Liddell quoted figures from NPD Funworld stating that for every Xbox 360 console sold, customers purchase three or four pieces of software to go with it, for what the industry calls "software attach." With software such a profitable industry, a Merrill Lynch analyst asked, why doesn't the company raise its guidance estimates for revenue from the Home & Entertainment segment for fiscal '06? The problem, responded Liddell, is that the corresponding dropoff in original Xbox sales ("Xbox 1") offset gains for the company; and besides, he implied, a new Xbox 360 customer picks up the three or four titles that he would have purchased anyway had he bought Xbox 1 instead.
Besides, Colleen Healy, Microsoft's senior director of investor relations, said, the company remains "super-thrilled with the attach rate." That said, however, she doesn't want to forecast future console sales too aggressively.
Revenue growth for the company's MSN division was flat, but that was to be expected, and that is to be expected going forth to June, as the company continues to make investments in Windows Live. While Microsoft continues to build its next-generation AdCenter advertising model for MSN, currently, only 20% of ads served on MSN come through AdCenter, Liddell reported. He expects the bulk of MSN's advertising to become AdCenter-supported by this spring.
The two amazing stories this quarter come from unexpected sources: SQL Server 2005 had a much higher than projected acceptance rate, which led to 20% revenue growth year-over-year for that product alone.
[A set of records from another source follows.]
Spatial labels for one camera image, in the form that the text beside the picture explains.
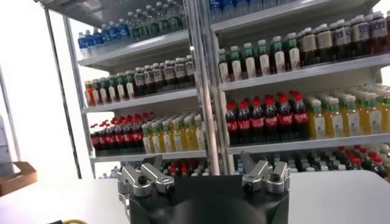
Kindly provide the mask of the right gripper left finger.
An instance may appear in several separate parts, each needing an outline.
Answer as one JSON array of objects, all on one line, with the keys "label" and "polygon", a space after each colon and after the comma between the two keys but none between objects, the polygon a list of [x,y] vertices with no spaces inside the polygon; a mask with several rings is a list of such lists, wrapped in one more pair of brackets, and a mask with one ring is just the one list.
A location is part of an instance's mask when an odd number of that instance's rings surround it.
[{"label": "right gripper left finger", "polygon": [[145,158],[138,168],[124,166],[121,169],[119,180],[136,197],[147,197],[152,192],[152,187],[161,194],[173,194],[175,191],[175,179],[160,171],[162,155]]}]

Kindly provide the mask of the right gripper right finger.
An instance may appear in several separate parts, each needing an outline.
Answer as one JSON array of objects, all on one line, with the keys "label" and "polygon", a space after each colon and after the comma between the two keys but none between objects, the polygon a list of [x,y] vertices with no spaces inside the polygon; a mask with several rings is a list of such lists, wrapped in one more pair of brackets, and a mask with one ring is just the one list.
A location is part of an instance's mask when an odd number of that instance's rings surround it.
[{"label": "right gripper right finger", "polygon": [[255,163],[248,152],[241,152],[241,161],[246,172],[242,176],[242,187],[245,192],[264,190],[272,194],[281,194],[289,191],[291,168],[287,163],[279,161],[274,166],[266,160]]}]

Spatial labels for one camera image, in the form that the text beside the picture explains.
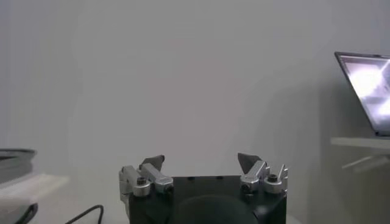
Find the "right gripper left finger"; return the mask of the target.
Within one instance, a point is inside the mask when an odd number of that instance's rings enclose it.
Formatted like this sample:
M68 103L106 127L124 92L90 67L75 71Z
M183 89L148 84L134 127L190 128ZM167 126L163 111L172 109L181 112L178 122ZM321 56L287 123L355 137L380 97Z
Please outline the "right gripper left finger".
M165 161L164 155L149 157L136 168L124 166L119 171L120 200L125 203L130 196L147 197L154 187L158 193L164 194L174 187L173 177L161 172Z

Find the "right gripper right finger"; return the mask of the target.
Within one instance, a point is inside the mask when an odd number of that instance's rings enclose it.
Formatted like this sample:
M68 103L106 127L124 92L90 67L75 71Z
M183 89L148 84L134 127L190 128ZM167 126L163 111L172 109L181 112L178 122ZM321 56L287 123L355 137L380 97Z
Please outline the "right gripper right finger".
M239 152L238 162L243 174L240 176L240 187L244 192L253 194L260 187L269 194L286 194L288 192L288 168L283 164L277 173L271 173L271 167L257 155Z

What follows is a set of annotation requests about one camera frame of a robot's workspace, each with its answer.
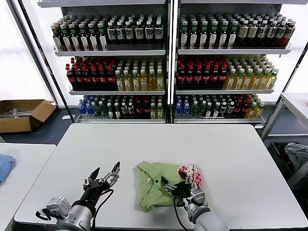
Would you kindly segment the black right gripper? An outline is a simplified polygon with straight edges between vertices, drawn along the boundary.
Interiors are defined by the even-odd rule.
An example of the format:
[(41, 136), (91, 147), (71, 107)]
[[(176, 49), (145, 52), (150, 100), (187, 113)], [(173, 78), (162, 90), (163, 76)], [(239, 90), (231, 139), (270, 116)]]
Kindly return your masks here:
[(181, 199), (188, 198), (191, 196), (191, 188), (194, 185), (193, 177), (194, 171), (187, 171), (185, 172), (185, 182), (182, 181), (180, 183), (172, 185), (169, 184), (168, 180), (162, 176), (162, 187), (164, 191), (168, 192), (169, 194), (172, 194), (173, 196), (179, 197)]

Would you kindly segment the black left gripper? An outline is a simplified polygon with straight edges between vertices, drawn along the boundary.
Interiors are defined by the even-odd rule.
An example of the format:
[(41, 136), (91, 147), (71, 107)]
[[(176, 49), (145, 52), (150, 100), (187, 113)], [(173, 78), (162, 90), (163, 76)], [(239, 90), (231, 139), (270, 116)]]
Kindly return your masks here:
[(109, 190), (119, 179), (120, 162), (118, 161), (105, 177), (96, 180), (99, 171), (100, 167), (96, 168), (89, 177), (84, 179), (84, 193), (79, 202), (81, 205), (86, 206), (89, 209), (95, 209), (101, 194), (104, 191)]

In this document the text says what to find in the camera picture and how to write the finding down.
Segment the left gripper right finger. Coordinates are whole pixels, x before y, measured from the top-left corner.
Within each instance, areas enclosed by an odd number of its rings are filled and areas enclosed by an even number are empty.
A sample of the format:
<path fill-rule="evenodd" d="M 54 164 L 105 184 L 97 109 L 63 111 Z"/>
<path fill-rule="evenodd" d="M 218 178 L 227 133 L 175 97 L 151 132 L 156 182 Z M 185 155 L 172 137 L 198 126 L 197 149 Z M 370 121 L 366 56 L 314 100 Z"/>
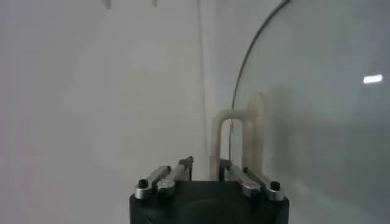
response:
<path fill-rule="evenodd" d="M 271 180 L 264 175 L 256 175 L 248 167 L 240 168 L 230 160 L 220 159 L 219 181 L 234 181 L 241 187 L 241 192 L 247 198 L 254 198 L 265 194 L 269 201 L 283 201 L 285 194 L 278 181 Z"/>

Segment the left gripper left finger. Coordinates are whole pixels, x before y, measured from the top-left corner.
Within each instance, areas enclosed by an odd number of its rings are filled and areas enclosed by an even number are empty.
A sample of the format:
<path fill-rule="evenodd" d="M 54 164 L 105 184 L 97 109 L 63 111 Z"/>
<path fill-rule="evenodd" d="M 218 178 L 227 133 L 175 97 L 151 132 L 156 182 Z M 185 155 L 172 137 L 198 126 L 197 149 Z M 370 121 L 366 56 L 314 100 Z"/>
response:
<path fill-rule="evenodd" d="M 192 180 L 193 162 L 194 158 L 189 156 L 181 159 L 174 168 L 159 166 L 148 176 L 138 180 L 134 197 L 138 200 L 146 200 L 161 192 L 167 196 L 174 195 L 176 182 Z"/>

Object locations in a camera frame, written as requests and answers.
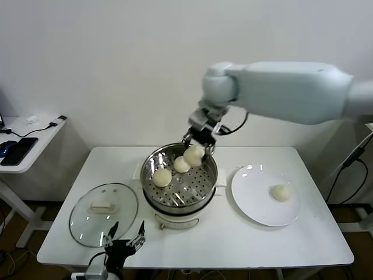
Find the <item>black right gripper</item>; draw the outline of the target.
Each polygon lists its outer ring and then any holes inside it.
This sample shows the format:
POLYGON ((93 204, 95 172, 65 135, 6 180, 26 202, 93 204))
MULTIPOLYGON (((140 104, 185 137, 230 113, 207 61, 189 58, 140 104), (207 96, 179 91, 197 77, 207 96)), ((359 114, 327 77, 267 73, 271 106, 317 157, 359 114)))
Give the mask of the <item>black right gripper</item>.
POLYGON ((208 128, 204 128, 201 131, 196 128, 189 128, 182 138, 182 143, 185 146, 189 146, 192 139, 202 146, 205 146, 205 154, 202 157, 203 162, 212 158, 215 151, 216 140, 208 128))

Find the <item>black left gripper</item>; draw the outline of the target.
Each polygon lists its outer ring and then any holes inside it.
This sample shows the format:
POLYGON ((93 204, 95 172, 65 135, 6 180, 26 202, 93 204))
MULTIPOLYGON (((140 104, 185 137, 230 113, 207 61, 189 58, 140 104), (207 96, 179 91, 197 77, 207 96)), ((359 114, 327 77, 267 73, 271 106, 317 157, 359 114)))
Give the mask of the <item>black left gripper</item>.
POLYGON ((142 247, 146 241, 144 221, 142 221, 137 235, 131 240, 114 240, 118 226, 119 222, 117 221, 103 238, 103 244, 104 247, 106 247, 105 252, 107 254, 106 264, 124 264, 128 257, 136 253, 135 247, 142 247))

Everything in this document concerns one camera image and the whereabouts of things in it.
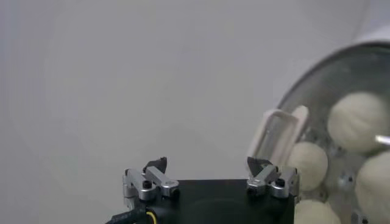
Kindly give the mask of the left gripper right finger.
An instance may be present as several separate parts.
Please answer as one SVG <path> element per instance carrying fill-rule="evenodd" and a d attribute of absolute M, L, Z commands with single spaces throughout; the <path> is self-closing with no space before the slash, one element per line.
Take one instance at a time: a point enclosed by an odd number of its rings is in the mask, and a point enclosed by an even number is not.
<path fill-rule="evenodd" d="M 300 175 L 295 167 L 280 167 L 269 160 L 247 157 L 249 178 L 247 193 L 251 197 L 270 194 L 275 198 L 292 197 L 299 201 Z"/>

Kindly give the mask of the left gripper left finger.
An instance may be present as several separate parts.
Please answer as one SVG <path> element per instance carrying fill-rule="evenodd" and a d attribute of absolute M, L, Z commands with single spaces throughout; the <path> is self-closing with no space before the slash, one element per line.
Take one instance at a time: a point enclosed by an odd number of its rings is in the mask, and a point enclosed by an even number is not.
<path fill-rule="evenodd" d="M 147 162 L 142 171 L 126 169 L 122 176 L 124 204 L 129 209 L 135 209 L 141 202 L 150 203 L 158 198 L 178 198 L 179 182 L 165 174 L 167 166 L 167 157 L 161 157 Z"/>

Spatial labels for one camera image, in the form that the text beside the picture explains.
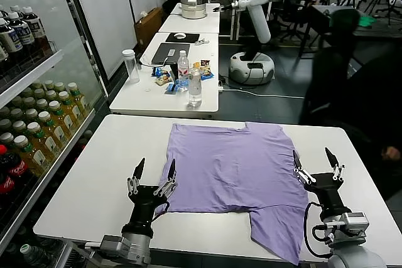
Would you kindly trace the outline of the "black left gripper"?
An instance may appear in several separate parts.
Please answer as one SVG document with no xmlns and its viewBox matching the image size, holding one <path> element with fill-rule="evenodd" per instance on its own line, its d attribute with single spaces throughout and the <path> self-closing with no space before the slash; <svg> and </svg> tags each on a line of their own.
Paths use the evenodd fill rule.
<svg viewBox="0 0 402 268">
<path fill-rule="evenodd" d="M 155 210 L 160 205 L 166 205 L 165 211 L 167 211 L 170 204 L 166 196 L 170 196 L 177 185 L 175 159 L 172 160 L 167 179 L 161 186 L 139 185 L 145 160 L 143 158 L 135 167 L 133 176 L 127 178 L 129 199 L 134 203 L 134 207 L 129 222 L 121 230 L 122 236 L 126 239 L 131 235 L 153 238 L 151 224 L 161 215 L 158 214 L 155 218 Z"/>
</svg>

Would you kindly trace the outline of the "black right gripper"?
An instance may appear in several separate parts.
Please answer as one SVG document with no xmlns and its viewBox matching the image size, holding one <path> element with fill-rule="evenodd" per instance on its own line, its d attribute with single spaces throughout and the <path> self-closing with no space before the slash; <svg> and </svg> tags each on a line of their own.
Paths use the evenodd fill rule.
<svg viewBox="0 0 402 268">
<path fill-rule="evenodd" d="M 327 218 L 340 216 L 343 213 L 350 213 L 339 195 L 338 189 L 343 184 L 343 171 L 345 166 L 340 164 L 337 157 L 326 147 L 330 166 L 333 169 L 332 173 L 317 173 L 311 175 L 307 170 L 303 169 L 298 153 L 293 150 L 294 174 L 297 179 L 304 185 L 304 188 L 314 193 L 322 207 L 320 220 L 324 222 Z"/>
</svg>

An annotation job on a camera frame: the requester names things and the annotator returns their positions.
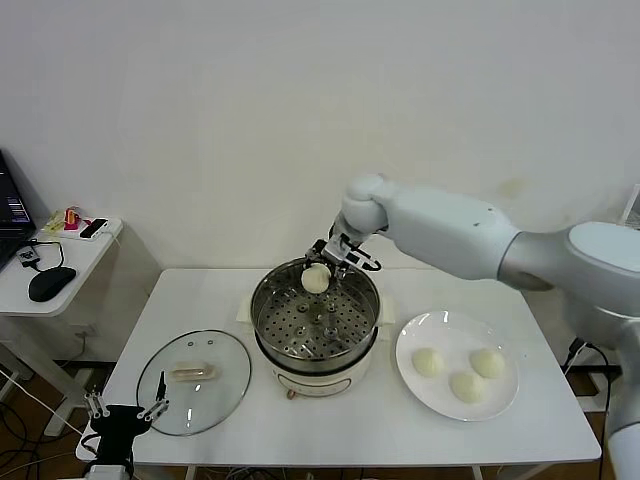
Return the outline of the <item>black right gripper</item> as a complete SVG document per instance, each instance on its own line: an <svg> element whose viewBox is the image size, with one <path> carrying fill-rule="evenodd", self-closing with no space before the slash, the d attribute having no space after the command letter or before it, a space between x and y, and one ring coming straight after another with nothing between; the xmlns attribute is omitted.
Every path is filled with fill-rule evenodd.
<svg viewBox="0 0 640 480"><path fill-rule="evenodd" d="M318 239L305 253L303 269L324 264L334 272L337 285L349 279L350 268L360 269L361 259L355 250L361 245L361 232L348 223L334 223L326 239Z"/></svg>

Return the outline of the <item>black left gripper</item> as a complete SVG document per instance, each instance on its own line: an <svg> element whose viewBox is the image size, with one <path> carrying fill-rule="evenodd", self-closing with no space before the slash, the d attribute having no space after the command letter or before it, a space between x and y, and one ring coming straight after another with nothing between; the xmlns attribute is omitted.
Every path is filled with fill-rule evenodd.
<svg viewBox="0 0 640 480"><path fill-rule="evenodd" d="M86 408L92 419L90 426L98 435L97 464L125 464L133 461L133 443L145 434L169 407L166 398L165 372L160 373L155 402L144 410L139 406L107 405L96 389L84 395Z"/></svg>

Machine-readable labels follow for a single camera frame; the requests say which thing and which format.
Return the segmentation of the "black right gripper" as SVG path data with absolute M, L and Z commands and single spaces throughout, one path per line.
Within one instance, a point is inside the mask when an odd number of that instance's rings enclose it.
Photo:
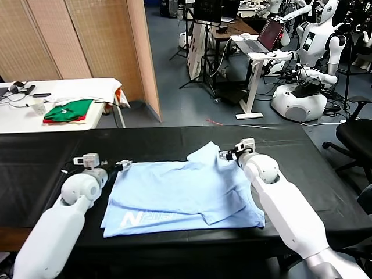
M 241 151 L 238 149 L 230 149 L 229 151 L 219 151 L 219 158 L 222 160 L 234 160 L 237 161 L 241 156 Z

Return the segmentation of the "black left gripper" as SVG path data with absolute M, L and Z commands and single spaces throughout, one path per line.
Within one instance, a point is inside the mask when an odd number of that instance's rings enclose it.
M 121 160 L 118 163 L 113 163 L 109 161 L 101 161 L 99 168 L 104 169 L 108 174 L 117 173 L 118 171 L 127 171 L 130 169 L 132 164 L 131 160 Z

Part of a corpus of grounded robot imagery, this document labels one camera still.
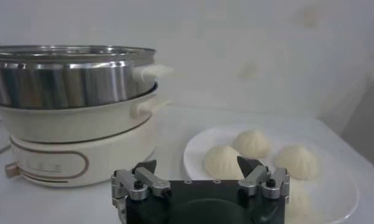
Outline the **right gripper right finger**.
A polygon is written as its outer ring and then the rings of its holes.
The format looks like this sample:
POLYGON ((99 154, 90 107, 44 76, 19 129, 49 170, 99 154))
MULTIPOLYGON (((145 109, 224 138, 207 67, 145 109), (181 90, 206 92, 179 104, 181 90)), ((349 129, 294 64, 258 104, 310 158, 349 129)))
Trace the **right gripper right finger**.
POLYGON ((290 174, 286 168, 276 168, 273 172, 257 159, 237 156, 237 162, 244 176, 238 185, 252 197, 258 192, 268 200, 284 198, 289 203, 290 174))

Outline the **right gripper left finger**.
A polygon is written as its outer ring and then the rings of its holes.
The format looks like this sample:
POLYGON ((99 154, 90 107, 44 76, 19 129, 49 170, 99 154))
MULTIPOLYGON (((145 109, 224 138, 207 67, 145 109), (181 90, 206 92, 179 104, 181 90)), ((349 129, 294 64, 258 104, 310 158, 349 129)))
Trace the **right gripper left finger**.
POLYGON ((125 204, 126 198, 145 200, 149 194, 168 199, 171 182, 158 178, 154 172, 156 160, 138 163, 132 170, 116 170, 111 176, 111 203, 116 208, 125 204))

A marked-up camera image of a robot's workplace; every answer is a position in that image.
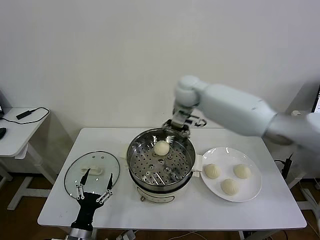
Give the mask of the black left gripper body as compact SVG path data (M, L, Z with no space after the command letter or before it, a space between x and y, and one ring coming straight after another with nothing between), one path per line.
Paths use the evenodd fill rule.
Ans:
M84 192L84 199L77 200L80 209L74 221L74 228L93 228L92 222L95 211L101 207L101 204L97 202L100 197L96 193Z

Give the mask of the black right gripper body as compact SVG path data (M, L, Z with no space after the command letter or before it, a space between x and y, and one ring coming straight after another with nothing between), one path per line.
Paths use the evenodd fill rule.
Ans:
M179 131L179 132L187 132L188 131L188 125L187 124L178 123L178 122L175 122L173 120L171 120L171 122L170 122L170 127L173 130L176 130L176 131Z

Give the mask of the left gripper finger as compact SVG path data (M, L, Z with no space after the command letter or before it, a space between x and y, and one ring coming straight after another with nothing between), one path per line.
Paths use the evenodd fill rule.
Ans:
M97 203L104 203L106 202L112 195L112 188L113 188L113 173L110 174L110 178L106 187L105 193L103 193L97 200Z
M75 185L76 188L76 199L77 200L83 200L85 198L84 195L84 186L87 182L89 173L91 168L88 168L86 173L81 177L80 183Z

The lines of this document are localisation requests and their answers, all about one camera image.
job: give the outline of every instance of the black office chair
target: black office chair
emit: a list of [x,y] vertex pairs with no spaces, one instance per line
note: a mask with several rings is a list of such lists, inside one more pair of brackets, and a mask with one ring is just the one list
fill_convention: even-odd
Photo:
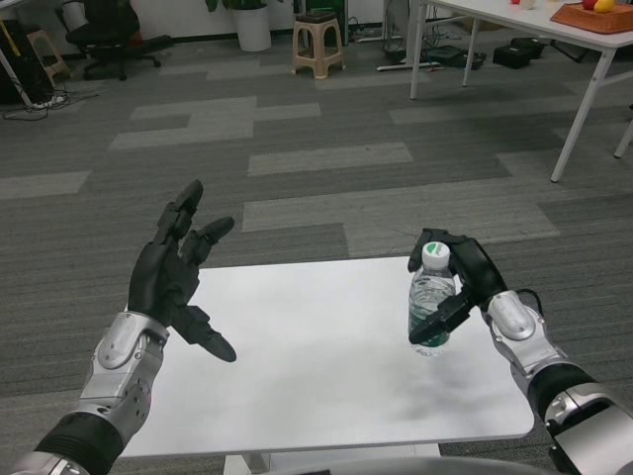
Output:
[[[63,6],[68,3],[83,3],[87,24],[70,31],[63,17]],[[79,50],[89,54],[95,62],[84,68],[83,78],[92,79],[90,71],[110,62],[119,64],[119,80],[128,79],[125,70],[127,58],[151,59],[154,67],[160,61],[149,54],[141,54],[130,47],[140,24],[130,0],[68,0],[55,9],[57,18],[68,31],[66,40]]]

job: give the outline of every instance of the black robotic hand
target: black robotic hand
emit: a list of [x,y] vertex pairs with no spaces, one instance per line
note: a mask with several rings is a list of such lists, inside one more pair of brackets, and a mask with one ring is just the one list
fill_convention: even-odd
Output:
[[408,335],[412,344],[427,341],[441,333],[453,332],[462,325],[475,306],[483,310],[490,298],[507,290],[497,267],[476,239],[453,236],[446,230],[424,228],[408,260],[408,271],[415,272],[422,265],[422,249],[429,242],[443,242],[451,249],[449,267],[453,275],[459,275],[462,291],[447,298]]
[[145,314],[166,328],[173,327],[188,343],[199,344],[219,359],[233,362],[235,351],[209,326],[209,317],[200,308],[188,305],[200,283],[198,266],[235,224],[228,217],[199,231],[189,231],[203,191],[202,183],[193,181],[167,204],[158,220],[156,236],[136,261],[128,309]]

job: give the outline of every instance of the wooden tray
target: wooden tray
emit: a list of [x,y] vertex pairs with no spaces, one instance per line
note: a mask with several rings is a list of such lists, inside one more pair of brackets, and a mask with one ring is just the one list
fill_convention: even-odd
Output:
[[553,22],[588,32],[613,35],[633,31],[633,5],[616,5],[612,12],[595,13],[580,3],[563,5],[551,18]]

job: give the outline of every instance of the bottle cap
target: bottle cap
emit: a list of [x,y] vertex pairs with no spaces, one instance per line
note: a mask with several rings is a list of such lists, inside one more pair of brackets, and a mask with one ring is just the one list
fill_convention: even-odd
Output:
[[439,270],[448,267],[451,250],[442,242],[430,242],[422,249],[422,265],[426,268]]

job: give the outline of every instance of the power strip
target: power strip
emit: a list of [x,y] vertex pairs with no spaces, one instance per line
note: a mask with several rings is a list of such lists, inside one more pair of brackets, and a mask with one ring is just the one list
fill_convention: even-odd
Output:
[[41,111],[43,109],[50,109],[53,106],[57,106],[66,102],[66,98],[62,96],[54,96],[52,99],[46,102],[40,102],[39,104],[34,104],[33,108],[37,111]]
And the star of the day, as PBS' Paul Kangas would say, goes to Microsoft CRM, the customer relationship management program whose revenue growth, Liddell reported, is in the triple-digits.
But 80% of the company's business isn't even related to anything I just mentioned. It's attached to the PC industry, which continues to grow at a rate Microsoft estimates at 14-15% annually, which is above everyone's dire expectations from two years ago, and should provide the company with a sea of black ink and neutral-sounding headlines from MarketWatch for quite some time to come.